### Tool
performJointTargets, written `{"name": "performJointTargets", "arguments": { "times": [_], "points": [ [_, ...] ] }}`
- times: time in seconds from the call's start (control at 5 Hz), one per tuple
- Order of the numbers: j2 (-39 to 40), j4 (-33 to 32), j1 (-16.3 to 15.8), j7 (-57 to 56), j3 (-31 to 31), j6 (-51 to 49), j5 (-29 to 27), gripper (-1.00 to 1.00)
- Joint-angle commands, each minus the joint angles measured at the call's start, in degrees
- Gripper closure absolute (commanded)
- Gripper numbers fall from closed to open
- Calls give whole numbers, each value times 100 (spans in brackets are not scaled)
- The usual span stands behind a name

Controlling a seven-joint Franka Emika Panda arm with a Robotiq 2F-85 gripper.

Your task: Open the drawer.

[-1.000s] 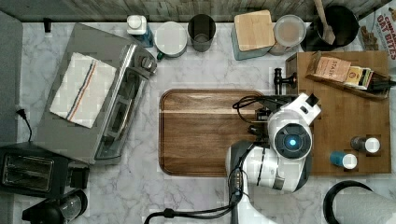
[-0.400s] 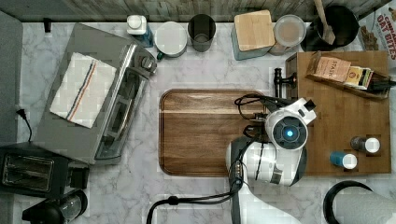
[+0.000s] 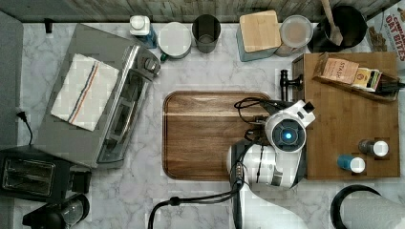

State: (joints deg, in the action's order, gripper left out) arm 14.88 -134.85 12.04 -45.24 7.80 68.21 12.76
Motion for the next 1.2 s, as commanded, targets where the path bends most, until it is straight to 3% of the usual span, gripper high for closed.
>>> {"name": "performJointTargets", "arguments": {
  "times": [0.2,0.6,1.0,1.2],
  "points": [
    [68,48,1796,-3531,-2166,948,-2282,-100],
    [205,436,663,-1446,-1578,-268,-1399,-100],
    [23,195,13,49,-1782,-422,-1195,-100],
    [-11,3,-126,-197,-2021,-311,-1530,-100]
  ]
}}
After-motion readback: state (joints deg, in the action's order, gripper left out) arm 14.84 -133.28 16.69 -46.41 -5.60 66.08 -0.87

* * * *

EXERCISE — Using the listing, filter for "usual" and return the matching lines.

ANSWER TO THE EXERCISE —
- The usual span stands behind a name
Motion for the next 1.2 s, as commanded, targets where the path bends most, until it is straight to 3% of the usual span, gripper high for closed.

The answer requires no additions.